The problem — Would you set down the lines running from the one that holds "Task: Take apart" to the final line of the listing, both included, exactly and with no others?

Data below —

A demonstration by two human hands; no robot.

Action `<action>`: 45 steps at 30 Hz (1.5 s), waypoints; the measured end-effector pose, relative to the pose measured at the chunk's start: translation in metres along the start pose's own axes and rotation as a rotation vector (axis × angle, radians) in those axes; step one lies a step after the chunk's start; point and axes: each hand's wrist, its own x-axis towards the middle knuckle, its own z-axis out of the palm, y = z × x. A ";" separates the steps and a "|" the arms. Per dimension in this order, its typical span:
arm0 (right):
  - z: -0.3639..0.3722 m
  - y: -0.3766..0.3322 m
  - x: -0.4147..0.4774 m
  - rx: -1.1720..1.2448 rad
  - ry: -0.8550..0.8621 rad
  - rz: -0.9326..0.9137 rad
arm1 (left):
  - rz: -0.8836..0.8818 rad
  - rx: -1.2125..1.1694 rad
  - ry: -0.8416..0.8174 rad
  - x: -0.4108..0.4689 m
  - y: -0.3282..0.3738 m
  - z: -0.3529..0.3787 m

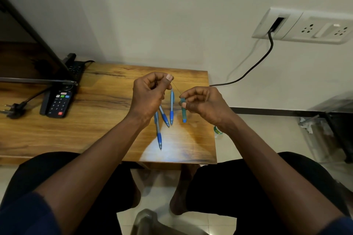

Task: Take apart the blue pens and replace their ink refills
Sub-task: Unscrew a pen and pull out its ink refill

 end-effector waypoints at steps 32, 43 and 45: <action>0.000 0.059 0.016 -0.307 0.308 0.270 | -0.227 0.031 -0.081 0.001 -0.009 0.004; 0.010 0.028 0.015 -0.546 0.393 0.100 | -0.214 0.062 -0.073 -0.001 -0.002 -0.007; 0.019 0.016 0.014 -0.573 0.362 0.034 | -0.203 0.073 -0.057 0.000 0.000 -0.013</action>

Answer to the exercise —
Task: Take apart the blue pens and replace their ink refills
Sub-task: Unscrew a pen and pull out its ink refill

 end-effector waypoints at steps 32, 43 and 45: <action>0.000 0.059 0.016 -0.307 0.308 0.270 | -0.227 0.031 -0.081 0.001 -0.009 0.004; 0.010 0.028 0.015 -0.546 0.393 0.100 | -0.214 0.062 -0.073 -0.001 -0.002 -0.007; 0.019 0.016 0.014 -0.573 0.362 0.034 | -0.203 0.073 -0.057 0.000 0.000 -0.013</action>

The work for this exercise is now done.